_Information given_
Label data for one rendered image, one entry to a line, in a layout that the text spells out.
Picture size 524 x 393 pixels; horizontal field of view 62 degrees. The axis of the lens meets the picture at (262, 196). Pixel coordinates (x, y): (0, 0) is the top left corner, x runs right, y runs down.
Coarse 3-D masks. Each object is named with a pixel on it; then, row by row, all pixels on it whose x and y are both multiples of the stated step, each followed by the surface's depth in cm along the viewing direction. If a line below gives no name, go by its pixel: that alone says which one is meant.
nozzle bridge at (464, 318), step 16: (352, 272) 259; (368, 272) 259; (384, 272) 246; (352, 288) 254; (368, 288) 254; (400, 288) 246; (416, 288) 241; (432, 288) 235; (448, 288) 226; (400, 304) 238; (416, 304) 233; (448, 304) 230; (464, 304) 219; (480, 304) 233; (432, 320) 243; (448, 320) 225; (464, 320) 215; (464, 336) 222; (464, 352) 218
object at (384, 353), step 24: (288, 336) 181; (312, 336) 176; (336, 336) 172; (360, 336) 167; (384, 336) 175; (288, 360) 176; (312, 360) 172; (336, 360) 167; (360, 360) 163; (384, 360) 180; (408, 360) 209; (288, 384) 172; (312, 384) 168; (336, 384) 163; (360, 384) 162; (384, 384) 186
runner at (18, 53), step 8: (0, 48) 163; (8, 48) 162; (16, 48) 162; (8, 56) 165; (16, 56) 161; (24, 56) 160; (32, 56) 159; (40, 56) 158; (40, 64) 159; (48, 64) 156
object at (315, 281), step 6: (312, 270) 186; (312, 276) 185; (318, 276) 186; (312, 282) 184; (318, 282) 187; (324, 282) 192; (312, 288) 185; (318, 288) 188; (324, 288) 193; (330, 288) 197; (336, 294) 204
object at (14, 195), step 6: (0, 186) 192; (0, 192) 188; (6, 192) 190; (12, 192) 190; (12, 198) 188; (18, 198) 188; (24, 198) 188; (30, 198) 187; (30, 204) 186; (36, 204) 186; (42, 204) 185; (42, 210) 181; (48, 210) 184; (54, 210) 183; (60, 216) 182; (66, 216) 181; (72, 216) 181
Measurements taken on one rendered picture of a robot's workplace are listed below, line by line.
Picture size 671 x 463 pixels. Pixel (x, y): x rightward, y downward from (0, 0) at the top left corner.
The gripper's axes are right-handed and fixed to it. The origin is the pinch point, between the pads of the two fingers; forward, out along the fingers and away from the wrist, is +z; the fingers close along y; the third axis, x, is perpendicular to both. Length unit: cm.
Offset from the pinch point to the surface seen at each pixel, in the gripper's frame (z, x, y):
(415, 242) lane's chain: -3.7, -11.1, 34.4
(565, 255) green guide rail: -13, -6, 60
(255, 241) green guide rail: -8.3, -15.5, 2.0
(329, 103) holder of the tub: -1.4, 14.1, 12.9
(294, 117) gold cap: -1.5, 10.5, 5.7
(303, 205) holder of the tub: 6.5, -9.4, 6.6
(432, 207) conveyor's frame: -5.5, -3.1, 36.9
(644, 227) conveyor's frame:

_Problem statement_
Each line in the data where the string "rail" occurs should be identified and copied.

_Response area_
(565, 255) green guide rail: -13, -6, 60
(255, 241) green guide rail: -8.3, -15.5, 2.0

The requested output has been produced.